### [Task details]
Copy each line of the entries that contains the word "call".

### [Data for this exercise]

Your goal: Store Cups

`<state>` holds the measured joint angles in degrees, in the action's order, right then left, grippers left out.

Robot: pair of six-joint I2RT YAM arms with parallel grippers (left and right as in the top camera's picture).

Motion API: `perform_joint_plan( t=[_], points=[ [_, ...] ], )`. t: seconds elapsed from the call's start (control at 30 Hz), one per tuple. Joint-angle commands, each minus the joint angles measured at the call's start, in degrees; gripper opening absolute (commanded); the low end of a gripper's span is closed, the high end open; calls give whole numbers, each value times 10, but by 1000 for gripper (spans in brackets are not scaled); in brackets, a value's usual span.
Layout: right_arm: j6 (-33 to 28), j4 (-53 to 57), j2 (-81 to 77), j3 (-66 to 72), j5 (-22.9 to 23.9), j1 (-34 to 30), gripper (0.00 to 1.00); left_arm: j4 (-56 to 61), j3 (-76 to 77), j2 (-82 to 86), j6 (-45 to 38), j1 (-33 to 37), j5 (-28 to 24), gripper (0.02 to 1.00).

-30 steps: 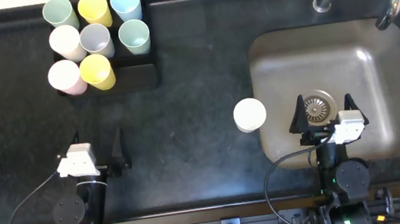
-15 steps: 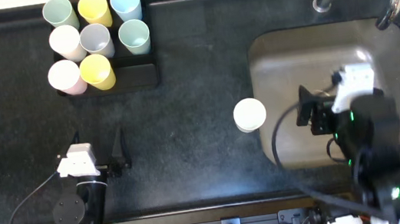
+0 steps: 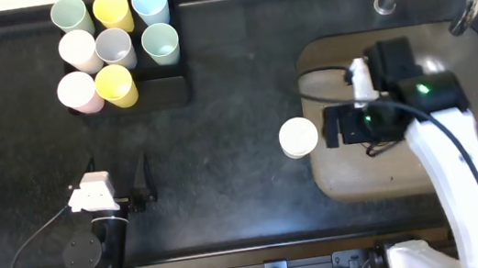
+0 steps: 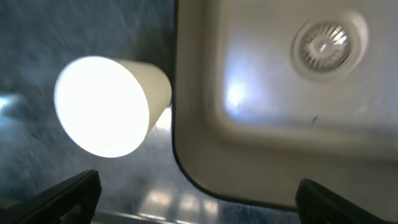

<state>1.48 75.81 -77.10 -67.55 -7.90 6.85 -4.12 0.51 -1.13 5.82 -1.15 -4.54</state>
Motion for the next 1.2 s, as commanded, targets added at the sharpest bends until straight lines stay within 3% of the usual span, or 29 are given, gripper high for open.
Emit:
perform_joint_plan(
  t=[0.03,0.3,0.5,0.77,0.87,1.07,1.2],
  points=[
    [-2,-4,-51,-14,-15,35,998,-2,-1,6,6,-5,-7,1000],
    [1,-37,-120,-14,1,63,967,-2,-1,6,6,-5,-7,1000],
    [14,-65,-155,-14,20,71,851,-2,-1,6,6,-5,-7,998],
    [28,-79,-156,-14,17,87,356,-2,-1,6,6,-5,-7,998],
    [39,-89,-156,-15,16,99,69,-2,-1,6,6,-5,-7,1000],
    [54,-99,-150,-35,-21,126,45,-2,-1,6,6,-5,-7,1000],
    [61,-97,-144,-120,-35,154,42,-2,-1,6,6,-5,-7,1000]
  ],
)
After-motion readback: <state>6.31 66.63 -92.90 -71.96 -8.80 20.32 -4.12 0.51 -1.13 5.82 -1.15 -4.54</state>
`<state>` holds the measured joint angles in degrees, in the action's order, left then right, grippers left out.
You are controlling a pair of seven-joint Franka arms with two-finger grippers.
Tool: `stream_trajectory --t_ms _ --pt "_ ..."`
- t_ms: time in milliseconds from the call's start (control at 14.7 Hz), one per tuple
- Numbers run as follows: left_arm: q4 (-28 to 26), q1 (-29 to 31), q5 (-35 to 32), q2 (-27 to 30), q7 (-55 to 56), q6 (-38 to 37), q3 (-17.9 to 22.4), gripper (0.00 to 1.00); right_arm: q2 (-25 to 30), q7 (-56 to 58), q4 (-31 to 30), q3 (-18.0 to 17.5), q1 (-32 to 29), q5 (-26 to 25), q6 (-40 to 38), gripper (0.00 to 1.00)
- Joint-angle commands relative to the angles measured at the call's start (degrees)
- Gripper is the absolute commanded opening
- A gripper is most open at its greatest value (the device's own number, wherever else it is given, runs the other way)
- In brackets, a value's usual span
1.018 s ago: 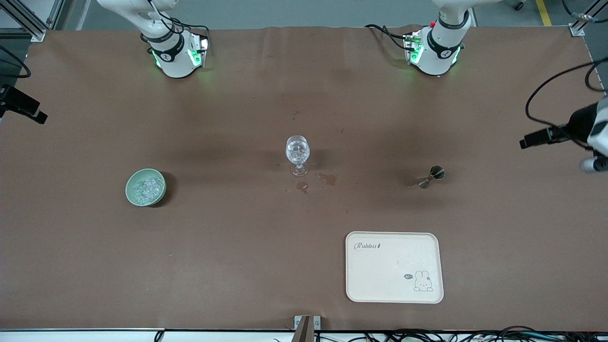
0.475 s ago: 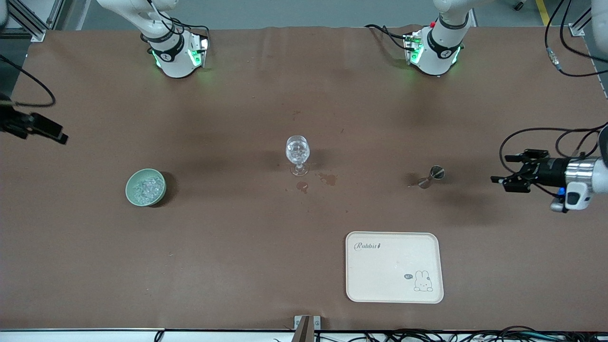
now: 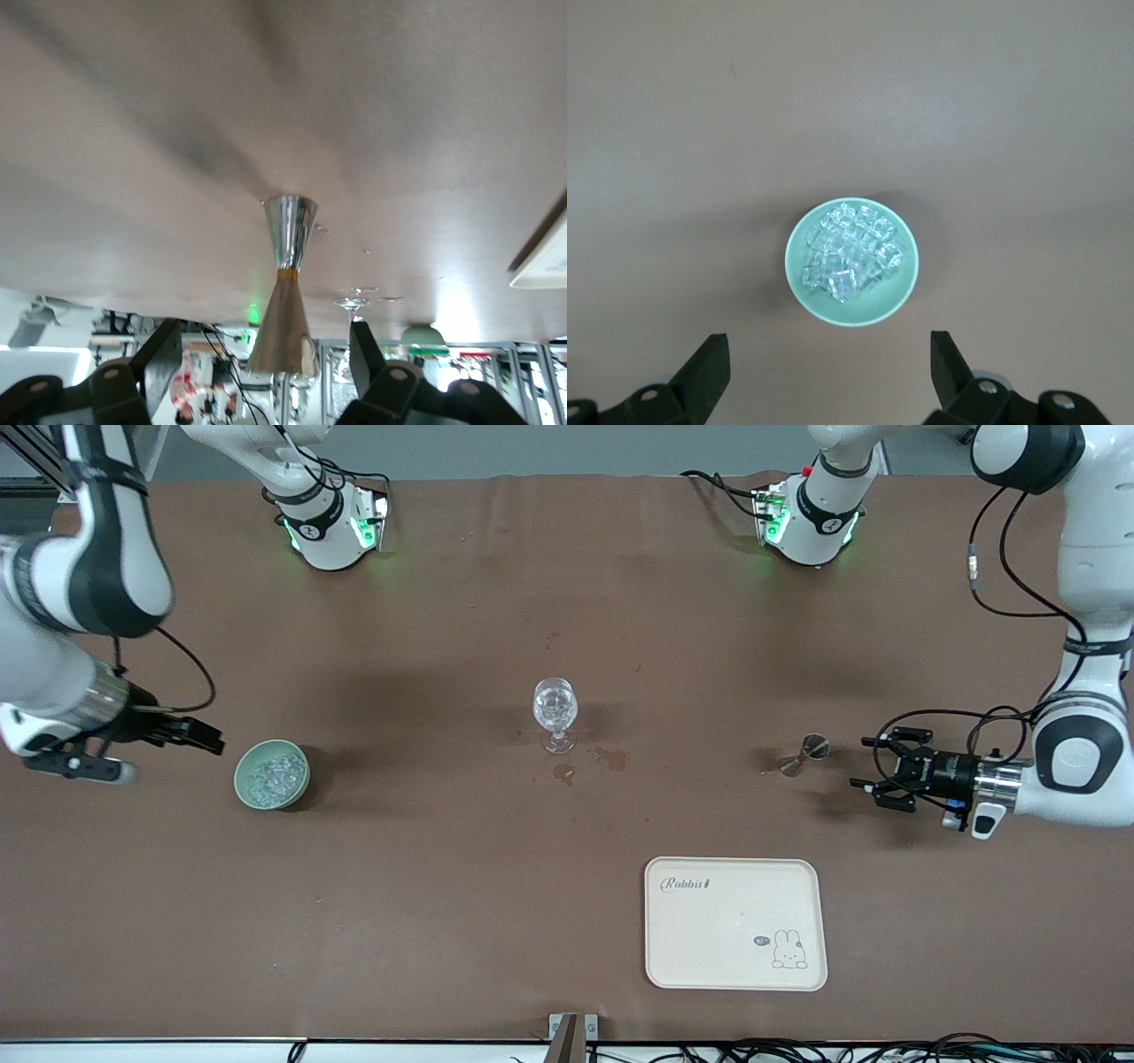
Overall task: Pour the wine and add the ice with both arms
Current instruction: 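Grasp the jigger with the left gripper while the right gripper lowers into ice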
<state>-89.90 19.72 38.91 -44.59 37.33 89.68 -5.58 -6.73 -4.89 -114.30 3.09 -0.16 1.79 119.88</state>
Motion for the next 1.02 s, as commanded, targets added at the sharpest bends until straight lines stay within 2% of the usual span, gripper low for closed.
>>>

### [Exercise output]
Motion API: `perform_joint_plan( t=[_], points=[ [_, ...] ], )`. t: seconds elapsed from the call's start (control at 30 Hz), one per tuple. Joint-angle commands, each minus the joint angles measured at the call's start, in degrees; gripper opening absolute (commanded); the low end of a gripper's span is closed, the high end open; calls give whole numbers, each value times 10, but by 1000 for gripper (spans in brackets are not scaled); in brackets, a value's usual span.
- t_ms: time in milliseconds from the call's start (control at 14.7 Hz), one per tuple
- Joint-angle commands relative to the angles measured at the call's start (degrees)

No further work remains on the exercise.